The first design uses a single sheet of overhead projector transparency as its dielectric (an idea pioneered by Jarrod), and is driven by the power supply from a small electrostatic air cleaner, which puts out 5,000 volts. The second is somewhat more sophisticated; it uses a sheet of 96% pure alumina as its dielectric, and operates at somewhat higher voltage.
1: A simple and straightforward TEA nitrogen laser
at relatively low voltage
(04 April, 2011)
The Power Supply
You can certainly build a high-voltage power supply yourself, if you want to. It’s an interesting project, and the experience of constructing such a supply is likely to be very useful if you end up building more lasers. I am not going to do that here, however, because this is a laser page, not a power supply page, and because I don’t have the time. Instead, I have taken the power supply out of an old electronic air cleaner, and I’m going to use that. Here is the air cleaner before I disassembled it:
This is what the right side looked like with the cover off:
Here is the power supply on its new base:
(Please note that this is just a temporary setup. It is not safe to have high voltages exposed as they are here, and I will eventually put this power supply into an insulating box.)
I made a voltage divider by putting a 100-million-ohm high-voltage resistor in series with an ordinary 10,000-ohm resistor, and I used the divider to measure the output voltage from this supply. The schematic diagram on the bottom of the case says that the supply puts out 5500 VDC at 0.3 milliamps, but that turns out to be a description of one polarity, not both: I measured roughly 5980 volts on the positive terminal and roughly 6390 volts on the negative terminal, for a total of over 12 kV. Remember, though: that’s the open-circuit voltage; when the supply is pushing any reasonable amount of current, the voltage will be lower. Still, the open-circuit voltage is what will determine the spark-gap spacing later on, when we get that far along.
Groundplane, Baseplate, Possible Dielectrics…
(2011.0810, early evening)
I have decided to use a piece of single-sided circuit board as the ground plane of the laser, because I have several pieces that are of a reasonable size. They are very thin, though, and that is going to cause some problems. Here is the board, next to a steel chassis that will probably serve as the base; you can see that I have marked the board so I can cut it to an appropriate width.

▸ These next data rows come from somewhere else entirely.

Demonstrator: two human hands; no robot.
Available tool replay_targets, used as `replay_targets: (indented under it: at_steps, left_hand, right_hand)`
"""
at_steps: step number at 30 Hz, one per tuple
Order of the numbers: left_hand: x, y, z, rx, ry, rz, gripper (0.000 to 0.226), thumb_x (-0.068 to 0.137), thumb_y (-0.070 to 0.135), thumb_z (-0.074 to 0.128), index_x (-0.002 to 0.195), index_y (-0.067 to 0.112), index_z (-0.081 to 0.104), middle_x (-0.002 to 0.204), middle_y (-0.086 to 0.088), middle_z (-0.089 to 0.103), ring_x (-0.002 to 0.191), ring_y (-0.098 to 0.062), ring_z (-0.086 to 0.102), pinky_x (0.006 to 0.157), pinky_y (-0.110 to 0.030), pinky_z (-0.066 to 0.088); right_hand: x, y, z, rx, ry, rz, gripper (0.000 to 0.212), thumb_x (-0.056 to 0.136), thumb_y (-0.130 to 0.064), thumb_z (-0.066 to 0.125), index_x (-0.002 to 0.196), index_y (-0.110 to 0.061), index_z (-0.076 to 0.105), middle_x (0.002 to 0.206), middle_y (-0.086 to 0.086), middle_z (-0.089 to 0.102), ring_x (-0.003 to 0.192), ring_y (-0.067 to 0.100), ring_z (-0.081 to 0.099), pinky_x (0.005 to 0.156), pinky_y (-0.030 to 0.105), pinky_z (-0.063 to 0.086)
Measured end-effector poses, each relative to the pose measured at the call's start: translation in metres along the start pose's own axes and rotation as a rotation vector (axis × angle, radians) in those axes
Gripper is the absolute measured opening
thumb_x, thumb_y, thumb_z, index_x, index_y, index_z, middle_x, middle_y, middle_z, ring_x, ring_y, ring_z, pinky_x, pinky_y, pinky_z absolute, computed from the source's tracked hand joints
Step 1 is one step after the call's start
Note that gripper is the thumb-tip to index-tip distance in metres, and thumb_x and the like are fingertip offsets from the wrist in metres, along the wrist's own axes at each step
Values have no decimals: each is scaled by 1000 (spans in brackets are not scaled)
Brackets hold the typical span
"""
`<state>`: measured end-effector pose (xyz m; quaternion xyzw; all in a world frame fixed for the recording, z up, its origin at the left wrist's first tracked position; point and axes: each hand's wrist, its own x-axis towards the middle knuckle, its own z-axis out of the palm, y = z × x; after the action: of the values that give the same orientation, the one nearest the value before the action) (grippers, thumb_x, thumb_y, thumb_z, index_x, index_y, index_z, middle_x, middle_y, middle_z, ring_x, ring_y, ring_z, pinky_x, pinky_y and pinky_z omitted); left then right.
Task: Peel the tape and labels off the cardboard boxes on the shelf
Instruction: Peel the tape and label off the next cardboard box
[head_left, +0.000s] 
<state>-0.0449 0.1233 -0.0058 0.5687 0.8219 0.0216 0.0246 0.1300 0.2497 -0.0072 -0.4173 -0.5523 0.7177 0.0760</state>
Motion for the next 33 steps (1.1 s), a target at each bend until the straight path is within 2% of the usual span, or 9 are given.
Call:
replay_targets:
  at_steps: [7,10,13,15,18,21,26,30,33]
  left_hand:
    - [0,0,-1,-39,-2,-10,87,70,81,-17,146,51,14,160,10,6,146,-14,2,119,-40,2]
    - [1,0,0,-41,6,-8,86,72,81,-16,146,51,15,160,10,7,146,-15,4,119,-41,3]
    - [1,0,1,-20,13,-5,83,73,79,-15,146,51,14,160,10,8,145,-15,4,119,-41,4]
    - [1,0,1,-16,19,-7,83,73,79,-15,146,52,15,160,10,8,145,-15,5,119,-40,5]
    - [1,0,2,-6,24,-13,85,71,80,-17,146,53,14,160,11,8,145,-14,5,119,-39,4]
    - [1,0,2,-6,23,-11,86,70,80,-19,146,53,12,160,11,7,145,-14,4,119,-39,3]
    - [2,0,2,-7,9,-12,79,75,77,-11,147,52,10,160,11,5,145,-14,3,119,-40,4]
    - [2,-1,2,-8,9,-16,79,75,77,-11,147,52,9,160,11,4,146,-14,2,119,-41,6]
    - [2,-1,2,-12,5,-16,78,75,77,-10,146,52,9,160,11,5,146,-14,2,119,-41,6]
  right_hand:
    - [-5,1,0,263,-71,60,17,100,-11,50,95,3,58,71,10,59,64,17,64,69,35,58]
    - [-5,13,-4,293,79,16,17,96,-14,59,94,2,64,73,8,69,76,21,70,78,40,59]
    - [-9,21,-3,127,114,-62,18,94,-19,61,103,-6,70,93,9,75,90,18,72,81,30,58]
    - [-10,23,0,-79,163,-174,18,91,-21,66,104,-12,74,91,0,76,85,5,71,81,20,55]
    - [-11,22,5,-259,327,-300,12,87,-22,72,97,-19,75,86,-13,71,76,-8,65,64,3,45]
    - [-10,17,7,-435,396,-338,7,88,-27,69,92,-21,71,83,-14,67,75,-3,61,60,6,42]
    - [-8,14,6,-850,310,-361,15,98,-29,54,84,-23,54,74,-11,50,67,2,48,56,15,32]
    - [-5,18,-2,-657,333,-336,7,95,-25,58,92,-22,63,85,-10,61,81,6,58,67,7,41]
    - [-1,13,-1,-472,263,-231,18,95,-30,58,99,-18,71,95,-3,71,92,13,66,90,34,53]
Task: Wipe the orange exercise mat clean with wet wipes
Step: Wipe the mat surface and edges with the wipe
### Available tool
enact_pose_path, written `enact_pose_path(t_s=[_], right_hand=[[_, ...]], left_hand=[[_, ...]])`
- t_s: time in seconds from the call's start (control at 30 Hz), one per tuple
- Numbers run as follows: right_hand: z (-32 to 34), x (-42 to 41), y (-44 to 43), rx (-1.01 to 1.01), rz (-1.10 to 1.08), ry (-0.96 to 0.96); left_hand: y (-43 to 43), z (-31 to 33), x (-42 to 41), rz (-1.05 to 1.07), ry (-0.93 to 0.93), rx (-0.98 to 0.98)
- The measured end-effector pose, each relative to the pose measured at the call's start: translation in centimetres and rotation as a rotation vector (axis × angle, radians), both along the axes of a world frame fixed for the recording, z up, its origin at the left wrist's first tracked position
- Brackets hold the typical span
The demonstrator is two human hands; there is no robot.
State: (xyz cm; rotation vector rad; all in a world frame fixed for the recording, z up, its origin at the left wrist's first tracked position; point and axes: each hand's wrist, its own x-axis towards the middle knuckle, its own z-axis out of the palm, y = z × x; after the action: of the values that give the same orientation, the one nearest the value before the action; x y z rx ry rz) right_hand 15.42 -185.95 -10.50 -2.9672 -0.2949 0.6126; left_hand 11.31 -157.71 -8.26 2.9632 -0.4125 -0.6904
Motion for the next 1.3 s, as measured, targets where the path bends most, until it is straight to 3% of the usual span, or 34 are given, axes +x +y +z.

This circuit board is so thin that it can be cut with a pair of scissors. (I don’t recommend doing that if you have anything better, though, because it isn’t very good for the scissors.) Here is the cut-down board, nestled inside the base:
You can see a few minor dents in the copper. These are not what we want, and you should prevent this sort of thing from happening if you can. (A thicker circuit board won’t flex as much when you are moving or positioning it, and will be more stable.)
The next step is to find a piece of plastic that can serve as a dielectric. I had originally intended to use overhead projection transparencies, but then I went to an office supply store and priced them: $40 for 100 sheets. We’ll have to see what the local thrift stores have to offer, because that just isn’t viable.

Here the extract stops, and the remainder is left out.